Le livre contre Adimante fut bientôt suivi des deux livres du Sermon sur la montagne. C’est un commentaire de ce discours du Sauveur où l’on entend le ciel lui-même révéler à la terre une morale d’une pureté, d’une perfection jusque-là inconnues.

Le concile général de toute l’Afrique, qui s’ouvrit à Hippone dans la basilique de la Paix, le 8 octobre 393, sous la présidence d’Aurèle, évêque de Carthage, fut pour Augustin une occasion solennelle de plaider la cause catholique. Tous les primats des diverses provinces africaines étaient présents. Ainsi que nous l’avons déjà remarqué, nul prêtre en Afrique, avant Augustin, n’avait eu le droit de prêcher devant un évêque. Dans ce concile d’Hippone, Augustin reçut l’ordre glorieux de prononcer un discours sur la foi et le symbole ; ce discours devint plus tard un livre que nous avons encore[1]. C’est une belle explication de tous les articles du symbole ; à mesure que l’orateur catholique traite des points sur lesquels les manichéens ont erré, il signale leurs doctrines et fait voir tout leur néant, car il ne fallait laisser au manichéisme ni paix ni trêve. L’autorité d’Augustin, simple prêtre, fut grande dans cette assemblée d’évêques : l’Église d’Afrique put apprendre dès ce moment quel puissant secours la Providence venait d’envoyer à la vérité chrétienne, poursuivie, méconnue ou mutilée de tant de façons. Le, temps nous a conservé peu de choses des actes du concile d’Hippone ; par une des décisions de ce concile, l’évêque de Carthage devait chaque année annoncer aux primats des diverses provinces d’Afrique le jour de la célébration de la Pâque. On fut amené à prendre cette décision par l’erreur de l’Église de Stèfe, dans la partie la plus orientale de la Mauritanie, qui avait célébré la solennité pascale hors de son jour. Le décret du concile d’Hippone devait établir plus d’unité dans le culte catholique. La vénérable assemblée décida aussi qu’on tiendrait tous les ans un concile d’Afrique, tantôt à Carthage, tantôt ailleurs. Des règlements importants pour la discipline sortirent du concile d’Hippone.
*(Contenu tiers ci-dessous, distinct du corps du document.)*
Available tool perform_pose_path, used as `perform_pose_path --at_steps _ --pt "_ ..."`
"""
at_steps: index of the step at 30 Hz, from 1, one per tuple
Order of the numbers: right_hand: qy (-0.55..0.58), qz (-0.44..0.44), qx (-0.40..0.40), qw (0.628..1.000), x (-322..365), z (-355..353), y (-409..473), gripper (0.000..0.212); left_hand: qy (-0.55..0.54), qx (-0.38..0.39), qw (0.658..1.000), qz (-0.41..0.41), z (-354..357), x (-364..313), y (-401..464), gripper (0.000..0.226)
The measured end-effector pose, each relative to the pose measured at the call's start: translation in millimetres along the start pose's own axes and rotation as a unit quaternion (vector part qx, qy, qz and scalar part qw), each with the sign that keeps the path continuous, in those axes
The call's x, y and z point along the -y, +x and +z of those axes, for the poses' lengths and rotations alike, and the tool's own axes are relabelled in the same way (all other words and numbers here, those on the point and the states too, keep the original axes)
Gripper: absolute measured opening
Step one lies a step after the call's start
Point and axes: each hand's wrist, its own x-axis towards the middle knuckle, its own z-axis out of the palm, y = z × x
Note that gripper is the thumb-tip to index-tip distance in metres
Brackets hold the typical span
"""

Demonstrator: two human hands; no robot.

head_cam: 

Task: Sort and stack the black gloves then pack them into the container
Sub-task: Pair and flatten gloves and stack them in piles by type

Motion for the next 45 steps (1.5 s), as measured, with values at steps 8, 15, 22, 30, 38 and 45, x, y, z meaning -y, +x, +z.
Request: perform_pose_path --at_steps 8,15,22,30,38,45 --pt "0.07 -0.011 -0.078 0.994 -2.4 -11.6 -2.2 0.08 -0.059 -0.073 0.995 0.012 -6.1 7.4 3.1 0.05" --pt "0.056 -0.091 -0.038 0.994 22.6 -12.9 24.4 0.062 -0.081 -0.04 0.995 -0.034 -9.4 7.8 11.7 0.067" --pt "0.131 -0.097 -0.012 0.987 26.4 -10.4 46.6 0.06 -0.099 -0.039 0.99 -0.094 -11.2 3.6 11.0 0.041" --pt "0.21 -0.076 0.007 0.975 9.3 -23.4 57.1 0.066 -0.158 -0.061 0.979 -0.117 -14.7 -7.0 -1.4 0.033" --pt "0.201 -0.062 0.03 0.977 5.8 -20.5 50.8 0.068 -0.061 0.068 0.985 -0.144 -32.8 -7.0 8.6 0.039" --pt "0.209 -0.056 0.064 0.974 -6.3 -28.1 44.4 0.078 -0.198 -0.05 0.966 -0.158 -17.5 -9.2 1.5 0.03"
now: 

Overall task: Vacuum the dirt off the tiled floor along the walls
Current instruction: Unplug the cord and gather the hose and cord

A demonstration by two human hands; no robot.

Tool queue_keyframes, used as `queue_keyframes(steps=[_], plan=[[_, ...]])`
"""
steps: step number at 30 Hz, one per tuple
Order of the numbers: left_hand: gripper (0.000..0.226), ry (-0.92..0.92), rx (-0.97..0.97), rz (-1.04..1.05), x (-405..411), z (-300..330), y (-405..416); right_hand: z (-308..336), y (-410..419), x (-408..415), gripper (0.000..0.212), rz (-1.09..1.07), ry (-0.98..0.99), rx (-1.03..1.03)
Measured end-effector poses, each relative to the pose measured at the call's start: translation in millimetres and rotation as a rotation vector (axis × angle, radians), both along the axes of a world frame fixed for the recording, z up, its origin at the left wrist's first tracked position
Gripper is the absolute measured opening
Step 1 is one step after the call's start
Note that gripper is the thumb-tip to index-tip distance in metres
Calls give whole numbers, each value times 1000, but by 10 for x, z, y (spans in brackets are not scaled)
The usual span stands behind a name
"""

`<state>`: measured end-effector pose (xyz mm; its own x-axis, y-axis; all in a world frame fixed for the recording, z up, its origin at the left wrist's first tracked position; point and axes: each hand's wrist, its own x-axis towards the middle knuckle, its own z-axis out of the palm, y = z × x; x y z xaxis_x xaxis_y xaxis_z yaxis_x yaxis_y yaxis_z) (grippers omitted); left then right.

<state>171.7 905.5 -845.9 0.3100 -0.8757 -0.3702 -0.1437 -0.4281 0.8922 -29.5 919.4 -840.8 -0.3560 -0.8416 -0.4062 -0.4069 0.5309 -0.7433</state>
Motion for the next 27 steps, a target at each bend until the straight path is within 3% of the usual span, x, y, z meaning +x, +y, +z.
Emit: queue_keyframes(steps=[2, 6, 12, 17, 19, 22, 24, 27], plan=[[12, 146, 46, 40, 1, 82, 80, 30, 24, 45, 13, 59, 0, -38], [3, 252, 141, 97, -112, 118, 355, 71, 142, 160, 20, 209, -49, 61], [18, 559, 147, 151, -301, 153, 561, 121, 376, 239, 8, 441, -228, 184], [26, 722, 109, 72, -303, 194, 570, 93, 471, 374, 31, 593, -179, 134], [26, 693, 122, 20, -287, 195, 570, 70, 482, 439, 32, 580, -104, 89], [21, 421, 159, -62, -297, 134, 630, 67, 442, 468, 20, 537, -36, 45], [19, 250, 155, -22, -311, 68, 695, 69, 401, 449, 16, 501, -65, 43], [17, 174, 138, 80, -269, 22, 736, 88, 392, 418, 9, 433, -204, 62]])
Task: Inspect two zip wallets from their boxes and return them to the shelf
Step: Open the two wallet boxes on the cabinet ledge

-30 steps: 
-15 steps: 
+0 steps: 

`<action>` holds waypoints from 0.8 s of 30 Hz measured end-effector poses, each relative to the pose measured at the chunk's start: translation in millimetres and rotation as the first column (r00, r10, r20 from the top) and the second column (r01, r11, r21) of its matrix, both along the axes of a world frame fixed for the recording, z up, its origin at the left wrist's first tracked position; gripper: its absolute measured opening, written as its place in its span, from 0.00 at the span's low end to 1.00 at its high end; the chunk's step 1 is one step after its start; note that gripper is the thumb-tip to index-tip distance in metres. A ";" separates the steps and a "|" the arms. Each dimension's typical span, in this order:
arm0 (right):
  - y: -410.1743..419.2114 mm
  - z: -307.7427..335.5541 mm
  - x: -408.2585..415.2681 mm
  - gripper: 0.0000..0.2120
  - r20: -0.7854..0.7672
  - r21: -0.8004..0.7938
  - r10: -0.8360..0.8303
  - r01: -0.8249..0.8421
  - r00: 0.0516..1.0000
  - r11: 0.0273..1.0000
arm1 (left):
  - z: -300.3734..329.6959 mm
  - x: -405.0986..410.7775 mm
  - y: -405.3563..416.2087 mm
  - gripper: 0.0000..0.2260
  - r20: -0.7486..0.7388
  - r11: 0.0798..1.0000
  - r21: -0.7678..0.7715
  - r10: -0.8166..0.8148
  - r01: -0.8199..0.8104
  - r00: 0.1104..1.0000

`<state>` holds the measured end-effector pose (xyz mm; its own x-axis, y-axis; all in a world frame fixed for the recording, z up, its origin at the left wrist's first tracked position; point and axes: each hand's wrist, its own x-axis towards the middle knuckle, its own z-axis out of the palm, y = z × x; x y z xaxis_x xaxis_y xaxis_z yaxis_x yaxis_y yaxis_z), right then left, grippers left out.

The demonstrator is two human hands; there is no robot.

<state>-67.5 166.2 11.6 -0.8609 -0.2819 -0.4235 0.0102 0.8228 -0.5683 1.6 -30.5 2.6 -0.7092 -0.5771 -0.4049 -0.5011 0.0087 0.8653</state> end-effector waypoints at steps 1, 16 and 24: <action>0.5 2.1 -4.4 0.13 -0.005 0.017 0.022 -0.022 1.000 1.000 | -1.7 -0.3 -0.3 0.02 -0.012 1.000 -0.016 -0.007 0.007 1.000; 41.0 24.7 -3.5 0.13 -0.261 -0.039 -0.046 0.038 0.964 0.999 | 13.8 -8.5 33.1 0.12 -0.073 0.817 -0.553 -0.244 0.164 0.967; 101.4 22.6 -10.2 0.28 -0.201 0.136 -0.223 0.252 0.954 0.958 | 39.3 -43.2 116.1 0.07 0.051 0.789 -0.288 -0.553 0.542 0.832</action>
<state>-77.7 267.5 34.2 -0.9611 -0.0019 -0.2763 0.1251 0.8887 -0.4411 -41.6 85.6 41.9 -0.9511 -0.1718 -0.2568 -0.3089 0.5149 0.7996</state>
L’abus des festins autour des tombeaux des martyrs et pour le soulagement des morts, abus signalé par Augustin à la piété vigilante de l’évêque de Carthage, ne fut pas oublié sans doute[2].

À cette époque, Augustin n’avait pas encore approfondi les matières de la grâce et de la prédestination. Le livre intitulé : Questions sur l’épître aux Romains, composé en 394, renfermait une inexactitude que le saint auteur a marquée dans la Revue de ses ouvrages ; il pensait alors que la foi venait de nous-mêmes, et qu’elle n’était pas un don de Dieu, ce qui constituait une erreur désignée plus tard sous le nom de semi-pélagianisme. Le Commentaire de l’Épître aux Galates, qui suivit de près le Commentaire de l’Épître aux Romains, renfermait une phrase dont le jansénisme s’est armé pour appuyer le système des deux délectations : « Il est nécessaire, disait Augustin, que nous opérions selon ce qui nous plaît davantage[3]. » Mais les jansénistes ont prêté à saint Augustin une pensée qu’il n’eut jamais. Trois ans avant les deux Commentaires dont ils se sont tant réjouis, saint Augustin, dans le livre Des deux Âmes, avait dit tout le contraire de ce que lui ont fait dire les jansénistes. Au sujet des deux âmes des manichéens, l’une bonne, l’autre mauvaise,

  1. De Fide et Symbolo.
  2. Tillemont a donné une analyse de vingt-sept canons du concile d’Hippone. (Mém. ecclés., tome xiii.)
  3. Quod amplius nos delectat, secundum id operemur necesse est.